About this task
Ignore the pictures in the data below and set down exactly the lines from its first line through the line containing "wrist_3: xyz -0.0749".

Exercise data
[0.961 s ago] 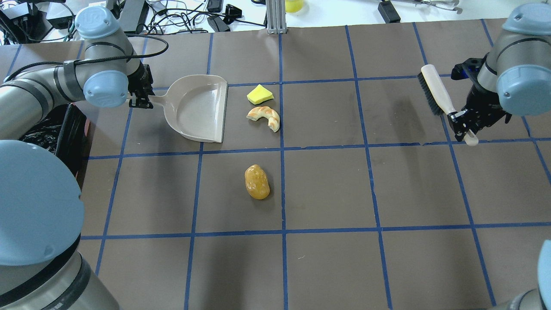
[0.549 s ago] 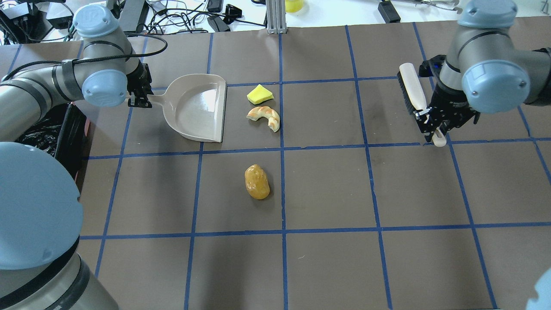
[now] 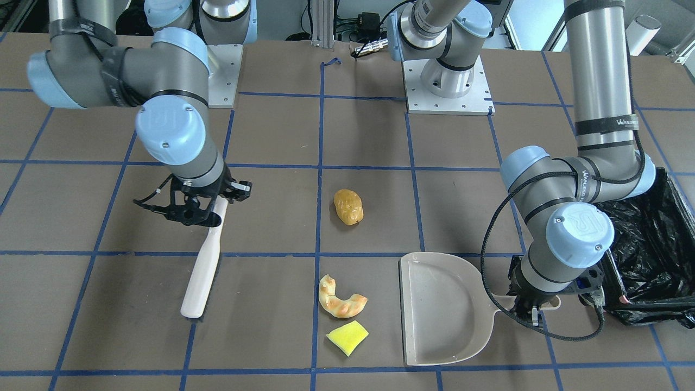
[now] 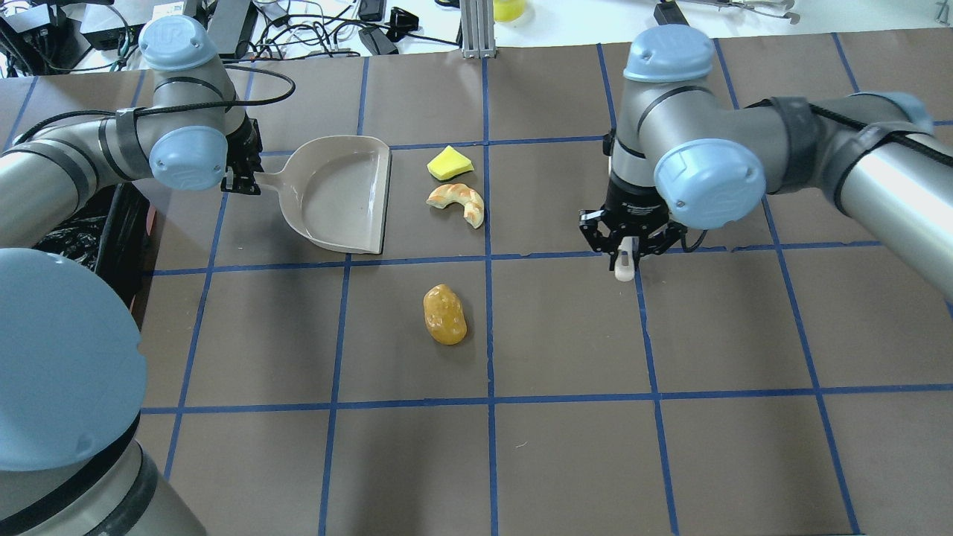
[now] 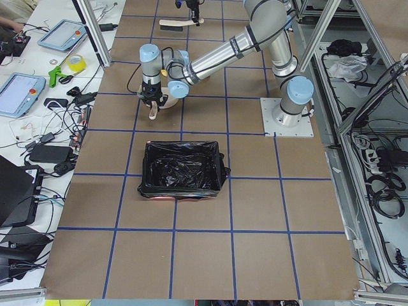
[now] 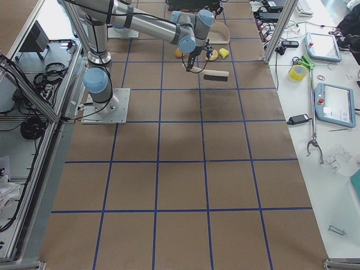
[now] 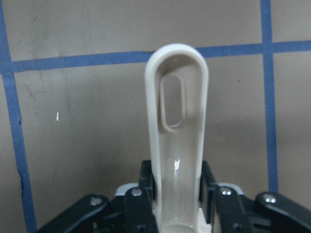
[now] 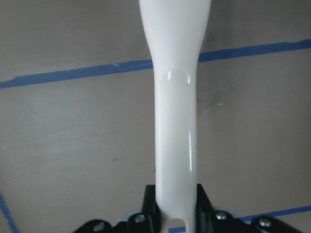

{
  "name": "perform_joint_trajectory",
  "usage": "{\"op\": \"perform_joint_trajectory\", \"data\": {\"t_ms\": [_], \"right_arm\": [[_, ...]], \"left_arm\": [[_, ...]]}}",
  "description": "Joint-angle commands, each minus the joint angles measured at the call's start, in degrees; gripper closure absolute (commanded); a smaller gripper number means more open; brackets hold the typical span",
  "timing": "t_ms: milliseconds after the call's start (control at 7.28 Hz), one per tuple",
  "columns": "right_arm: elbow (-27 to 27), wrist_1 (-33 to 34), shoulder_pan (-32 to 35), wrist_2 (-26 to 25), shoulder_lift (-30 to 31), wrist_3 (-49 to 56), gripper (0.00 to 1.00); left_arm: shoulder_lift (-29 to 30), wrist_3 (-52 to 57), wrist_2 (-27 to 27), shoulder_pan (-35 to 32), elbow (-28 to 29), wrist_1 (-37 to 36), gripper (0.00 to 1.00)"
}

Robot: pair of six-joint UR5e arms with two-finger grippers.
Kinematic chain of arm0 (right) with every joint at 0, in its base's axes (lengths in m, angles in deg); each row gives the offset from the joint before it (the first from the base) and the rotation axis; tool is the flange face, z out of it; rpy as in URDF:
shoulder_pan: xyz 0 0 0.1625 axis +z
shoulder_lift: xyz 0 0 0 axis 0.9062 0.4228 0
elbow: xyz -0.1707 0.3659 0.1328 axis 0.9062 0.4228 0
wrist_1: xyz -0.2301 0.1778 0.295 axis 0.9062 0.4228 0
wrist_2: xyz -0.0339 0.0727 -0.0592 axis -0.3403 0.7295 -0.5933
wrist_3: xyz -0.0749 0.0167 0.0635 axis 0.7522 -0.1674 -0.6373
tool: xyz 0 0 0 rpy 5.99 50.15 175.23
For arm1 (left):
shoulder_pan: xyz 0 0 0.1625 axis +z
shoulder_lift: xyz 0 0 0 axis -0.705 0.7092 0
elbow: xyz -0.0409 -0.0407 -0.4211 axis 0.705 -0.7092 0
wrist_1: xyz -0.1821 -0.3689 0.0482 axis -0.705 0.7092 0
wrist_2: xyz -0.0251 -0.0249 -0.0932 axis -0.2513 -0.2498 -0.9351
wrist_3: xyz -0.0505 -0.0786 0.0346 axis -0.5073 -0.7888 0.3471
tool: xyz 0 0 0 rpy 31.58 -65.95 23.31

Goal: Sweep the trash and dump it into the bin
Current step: 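Move the brush with the right gripper toward the croissant toy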

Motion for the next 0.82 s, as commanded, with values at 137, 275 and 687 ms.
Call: {"op": "perform_joint_trajectory", "data": {"t_ms": [137,275,687], "right_arm": [[10.5,0.8,10.3,5.9,-10.1,-16.2,0.96],[12.1,0.9,11.9,6.8,-11.3,-17.9,0.96],[12.3,0.7,12.3,7.0,-11.6,-19.0,0.96]], "left_arm": [[0.0,-0.3,0.1,0.0,0.4,-0.1,1.00],[0.0,-0.3,0.1,0.0,0.5,-0.1,1.00],[0.0,-0.3,3.4,-0.4,1.0,-0.1,1.00]]}}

Task solution
[0.961 s ago] 
[0.549 s ago] 
[now] 
[now] 
[now] 
[now] 
[now] 
[now] 

{
  "name": "perform_joint_trajectory",
  "usage": "{\"op\": \"perform_joint_trajectory\", \"data\": {\"t_ms\": [_], \"right_arm\": [[_, ...]], \"left_arm\": [[_, ...]]}}",
  "description": "Joint-angle commands, each minus the joint angles measured at the call's start, in degrees; gripper closure absolute (commanded); a smaller gripper number means more open; brackets hold the typical span",
  "timing": "t_ms: milliseconds after the call's start (control at 7.28 Hz), one per tuple",
  "columns": "right_arm: elbow (-27 to 27), wrist_1 (-33 to 34), shoulder_pan (-32 to 35), wrist_2 (-26 to 25), shoulder_lift (-30 to 31), wrist_3 (-49 to 56), gripper (0.00 to 1.00); left_arm: shoulder_lift (-29 to 30), wrist_3 (-52 to 57), wrist_2 (-27 to 27), shoulder_pan (-35 to 32), elbow (-28 to 29), wrist_1 (-37 to 36), gripper (0.00 to 1.00)"
}

Robot: pair of six-joint UR5e arms with two-finger grippers.
Kinematic chain of arm0 (right) with every joint at 0, in its base's axes (lengths in m, angles in deg); each row gives the offset from the joint before it (the first from the base) and the rotation axis; tool is the flange face, z out of it; rpy as in URDF:
shoulder_pan: xyz 0 0 0.1625 axis +z
shoulder_lift: xyz 0 0 0 axis 0.9062 0.4228 0
elbow: xyz -0.1707 0.3659 0.1328 axis 0.9062 0.4228 0
wrist_1: xyz -0.2301 0.1778 0.295 axis 0.9062 0.4228 0
wrist_2: xyz -0.0339 0.0727 -0.0592 axis -0.3403 0.7295 -0.5933
wrist_3: xyz -0.0749 0.0167 0.0635 axis 0.7522 -0.1674 -0.6373

The work on this exercise is finished.